Furthermore, continuous monitoring is equally important: perfect performance in one instance doesn't guarantee anything in the long run. A plugin update, a change in widget behavior, or the addition of external scripts can radically alter loading times. Only constant monitoring allows you to detect these changes and intervene promptly.
It's not always the same as going to the same stables
In dynamic environments, the cache is constantly invalidated. Update an article? The cache is purged. A new comment? Goodbye cache. A change to a category? Same story.
This is why it is essential to monitor:
- Purging frequency
- Pages excluded from the cache
- Interaction between plugins and caching system
All elements that can lead to a ineffective cache, which works well only under ideal conditions but fails in everyday reality.

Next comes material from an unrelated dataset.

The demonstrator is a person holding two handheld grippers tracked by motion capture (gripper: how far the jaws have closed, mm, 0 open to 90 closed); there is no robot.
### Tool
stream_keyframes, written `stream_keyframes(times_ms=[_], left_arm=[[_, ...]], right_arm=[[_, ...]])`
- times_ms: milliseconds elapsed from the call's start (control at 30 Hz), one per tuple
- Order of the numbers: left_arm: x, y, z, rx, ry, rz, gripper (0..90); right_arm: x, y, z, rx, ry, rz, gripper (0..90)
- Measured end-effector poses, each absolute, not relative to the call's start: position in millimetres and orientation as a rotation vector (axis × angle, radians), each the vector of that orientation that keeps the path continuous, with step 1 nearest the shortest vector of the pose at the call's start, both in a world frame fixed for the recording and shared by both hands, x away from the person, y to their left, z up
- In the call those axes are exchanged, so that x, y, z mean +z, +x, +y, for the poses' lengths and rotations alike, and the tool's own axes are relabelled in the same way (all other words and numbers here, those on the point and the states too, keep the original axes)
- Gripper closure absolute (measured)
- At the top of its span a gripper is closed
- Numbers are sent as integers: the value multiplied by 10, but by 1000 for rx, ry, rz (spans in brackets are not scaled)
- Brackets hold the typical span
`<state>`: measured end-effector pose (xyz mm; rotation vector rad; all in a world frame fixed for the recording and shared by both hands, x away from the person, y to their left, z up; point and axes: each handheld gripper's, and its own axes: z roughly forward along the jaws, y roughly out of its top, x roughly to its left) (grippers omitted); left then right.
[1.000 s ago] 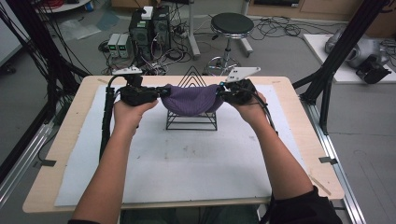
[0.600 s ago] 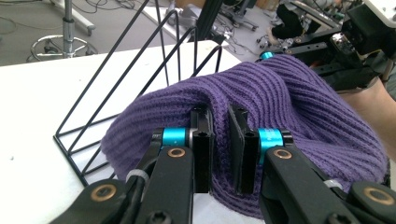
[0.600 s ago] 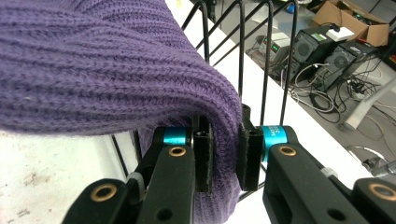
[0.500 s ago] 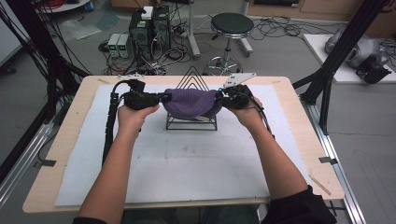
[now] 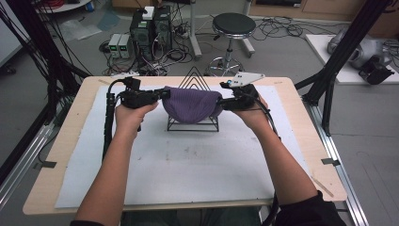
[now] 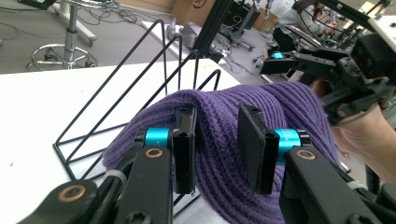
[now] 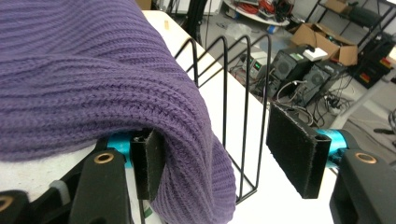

A common scenario involves sites that receive numerous daily updates: each update triggers a chain of invalidations involving categories, tags, homepages, and often even related content. If the caching system isn't configured to manage these relationships intelligently, you risk serving fresh pages from the database most of the time, rendering the entire caching infrastructure useless.
Conclusion: Cache is nice, but you have to know how to use it.
At Managed Server Srl, when we evaluate a website's performance, we don't settle for a spot test. We look at the entire project, analyze dozens of pages, observe performance consistency over time, and evaluate real-world behavior, not lab results.
Why a website is not just a homepage.
Why A great TTFB on a page doesn't guarantee anything throughout the site.
Why a high hit ratio today is no guarantee for tomorrow.
In essence: The cache is nice, but we don't get hung up on it! A critical, comprehensive, and professional approach is required. Only in this way can true, stable, and sustainable performance be achieved.
Our job is to help clients see beyond perfect numbers, evaluate each site as a whole, and configure caches with awareness and attention to actual behavior. This means addressing performance not just once, but every day. Because sites change, grow, and update, and the strategy behind perceived speed must evolve with them.
If you want realistic advice, if you need large-scale testing, if you want to find out how your site really performs, not how it should, you know where to find us. And remember: caching is nice, but only if it actually works, for everyone, all the time.